К ним подошел испуганный хозяин-еврей, и Швейк сказал ему по-немецки, чтобы он принес стаканчик, так как господину подпоручику хочется пить. Подпоручик Дуб от всего этого так обалдел, что выпил целый стакан воды, после чего во рту у него остался вкус лошадиной мочи и навозной жижи; ничего не соображая, он дал еврею за стакан воды пять крон и сказал, обращаясь к Швейку:
— Ну, чего глазеешь? Марш домой!
Пять минут спустя Швейк появился в штабном вагоне, таинственной гримасой вызвал поручика Лукаша на перрон и отрапортовал:
— Так что дозвольте доложить, господин поручик, через пять, самое большое — десять минут я буду совершенно пьян, но я буду лежать у себя в вагоне и только хотел просить вас, чтобы вы меня по крайней мере в течение трех часов не вызывали к себе, господин поручик, и не давали мне никаких поручений, пока я не просплюсь. Все в порядке, но меня поймал господин подпоручик Дуб, и мне пришлось сказать ему, что это вода, а он заставил меня выпить всю бутылку коньяка, чтобы доказать ему, что это в самом деле вода.

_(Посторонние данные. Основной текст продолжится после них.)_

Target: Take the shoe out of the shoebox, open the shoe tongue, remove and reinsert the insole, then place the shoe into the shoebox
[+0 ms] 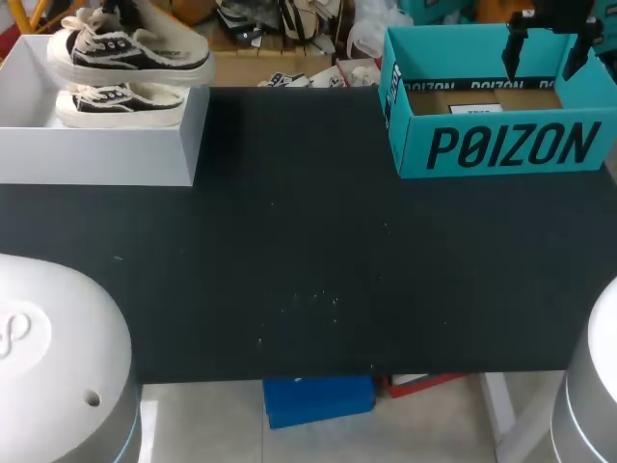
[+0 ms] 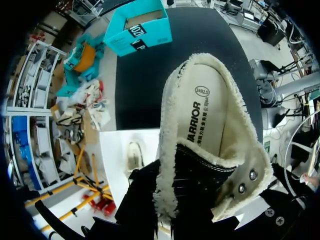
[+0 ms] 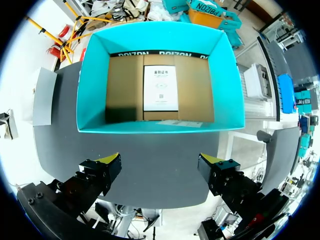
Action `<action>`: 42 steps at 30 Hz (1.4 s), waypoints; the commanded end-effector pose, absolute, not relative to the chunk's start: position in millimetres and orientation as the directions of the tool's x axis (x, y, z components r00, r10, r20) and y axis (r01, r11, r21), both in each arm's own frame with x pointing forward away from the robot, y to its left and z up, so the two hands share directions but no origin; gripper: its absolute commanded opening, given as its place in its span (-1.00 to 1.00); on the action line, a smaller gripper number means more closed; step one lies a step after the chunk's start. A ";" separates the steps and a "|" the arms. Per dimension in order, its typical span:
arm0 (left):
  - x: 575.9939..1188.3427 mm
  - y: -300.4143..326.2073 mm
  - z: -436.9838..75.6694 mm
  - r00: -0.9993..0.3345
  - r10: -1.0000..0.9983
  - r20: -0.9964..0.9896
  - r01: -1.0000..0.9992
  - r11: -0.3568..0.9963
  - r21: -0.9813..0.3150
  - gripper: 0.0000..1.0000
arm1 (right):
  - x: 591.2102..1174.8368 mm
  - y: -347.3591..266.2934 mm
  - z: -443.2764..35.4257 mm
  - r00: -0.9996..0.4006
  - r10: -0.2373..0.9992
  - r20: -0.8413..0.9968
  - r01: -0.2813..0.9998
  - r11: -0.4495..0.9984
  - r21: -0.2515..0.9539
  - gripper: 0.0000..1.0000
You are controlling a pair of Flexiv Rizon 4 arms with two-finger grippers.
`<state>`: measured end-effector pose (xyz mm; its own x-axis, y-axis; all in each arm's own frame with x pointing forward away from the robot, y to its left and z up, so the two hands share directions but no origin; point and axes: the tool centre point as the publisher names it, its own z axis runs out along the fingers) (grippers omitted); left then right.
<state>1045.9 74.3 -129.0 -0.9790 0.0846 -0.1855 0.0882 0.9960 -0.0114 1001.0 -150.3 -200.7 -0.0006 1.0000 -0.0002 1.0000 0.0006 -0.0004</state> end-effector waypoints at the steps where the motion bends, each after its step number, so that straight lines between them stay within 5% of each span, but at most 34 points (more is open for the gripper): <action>1: 983.6 11.8 -101.3 -0.965 0.077 -0.252 0.064 0.996 0.059 -1.00 | 1000.9 -150.1 -200.4 0.000 1.000 0.000 1.000 0.000 -0.001 1.00; 16: 909.2 -122.3 -168.9 -0.987 0.092 -0.128 0.085 0.994 0.061 -1.00 | 1000.9 -150.1 -200.4 0.000 1.000 0.000 1.000 0.000 -0.001 1.00; 42: 889.8 -163.2 -382.7 -0.999 0.014 0.047 0.016 0.999 0.038 -1.00 | 1000.9 -150.1 -200.4 0.000 1.000 0.000 1.000 0.000 -0.001 1.00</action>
<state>888.7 -159.2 -355.9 -0.9989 0.0153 0.0451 0.0173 0.9989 0.0428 1001.0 -150.2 -200.6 -0.0007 1.0000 -0.0001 1.0000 0.0007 -0.0003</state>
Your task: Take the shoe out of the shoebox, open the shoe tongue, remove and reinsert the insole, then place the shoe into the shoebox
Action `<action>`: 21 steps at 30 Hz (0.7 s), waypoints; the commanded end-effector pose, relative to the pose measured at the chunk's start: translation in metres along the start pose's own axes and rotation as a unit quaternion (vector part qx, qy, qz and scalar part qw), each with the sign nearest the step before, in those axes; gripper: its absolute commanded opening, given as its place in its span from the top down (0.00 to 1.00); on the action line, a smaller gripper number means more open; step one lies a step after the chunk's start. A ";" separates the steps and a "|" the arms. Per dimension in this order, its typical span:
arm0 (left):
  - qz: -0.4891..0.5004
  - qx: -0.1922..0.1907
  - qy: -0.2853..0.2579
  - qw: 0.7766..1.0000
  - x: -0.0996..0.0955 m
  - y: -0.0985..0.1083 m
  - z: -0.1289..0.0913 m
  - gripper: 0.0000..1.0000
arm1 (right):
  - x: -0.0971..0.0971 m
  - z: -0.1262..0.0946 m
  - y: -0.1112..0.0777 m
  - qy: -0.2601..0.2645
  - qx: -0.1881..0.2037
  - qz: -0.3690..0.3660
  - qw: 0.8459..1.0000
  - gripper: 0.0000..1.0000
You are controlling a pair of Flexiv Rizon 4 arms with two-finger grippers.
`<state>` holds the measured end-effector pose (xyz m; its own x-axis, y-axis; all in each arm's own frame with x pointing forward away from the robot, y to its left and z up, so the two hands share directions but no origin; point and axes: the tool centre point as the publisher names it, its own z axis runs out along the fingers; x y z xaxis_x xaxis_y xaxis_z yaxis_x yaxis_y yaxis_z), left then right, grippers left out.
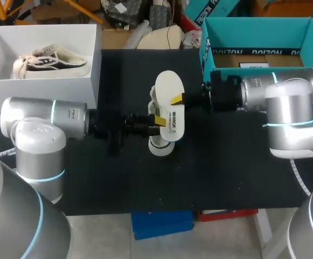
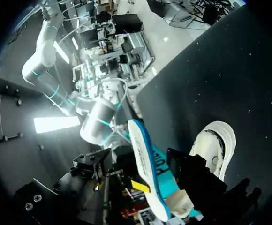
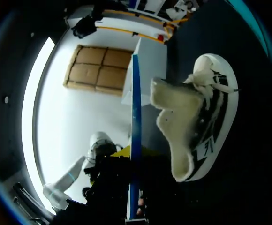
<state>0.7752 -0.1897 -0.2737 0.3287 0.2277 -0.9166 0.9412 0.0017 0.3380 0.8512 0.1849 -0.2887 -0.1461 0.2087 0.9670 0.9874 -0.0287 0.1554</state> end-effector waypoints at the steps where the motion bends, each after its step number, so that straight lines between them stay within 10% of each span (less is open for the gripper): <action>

Все в порядке, и я ничего не выдал, как вы приказывали, и осторожным я тоже был… А только дозвольте доложить, что я уже начинаю чувствовать, господин поручик... Ноги перестают слушаться… Хотя, дозвольте доложить, господин поручик, я и привык пить, потому что у господина фельдкурата Каца...
— Пошел вон, скотина! — воскликнул поручик, однако без всякой злобы. Зато подпоручик Дуб стал ему еще на пятьдесят процентов менее симпатичен, чем до сих пор.
Швейк осторожно пролез в свой вагон и, растянувшись на шинели и подложив под голову вещевой мешок, сказал старшему писарю и другим:
— В кои-то веки человек напился и просит, чтобы eго не будили…
С этими словами он повернулся на бок и захрапел.
Газы, которые он испускал при отрыжке, скоро заполнили все помещение, так что повар-оккультист Юрайда, жадно вдыхавший эту атмосферу, заявил:
— Чорт возьми, здесь пахнет коньяком!
Перед складным столиком сидел вольноопределяющийся Марек, произведенный, в конце концов, после стольких неудач и страданий в батальонные историографы.
Как раз в этот момент он был занят составлением запаса геройских подвигов батальона, и можно было заметить, что это заглядывание в будущее доставляло ему большое удовольствие.
Старший писарь Ванек с интересом наблюдал, как усердно строчил вольноопределяющийся, улыбаясь во все лицо. Поэтому Ванек встал и склонился над вольноопределяющимся, который принялся объяснять ему свою работу.
— Знаете, — сказал Марек, — ведь это адски трудная задача — писать историю батальона вперед, про запас. Главное же дело в том, чтобы систематизировать весь материал. Во всем, знаете ли, должна быть система.
— Значит, систематическая система? —с более или менее презрительной усмешкой спросил Ванек.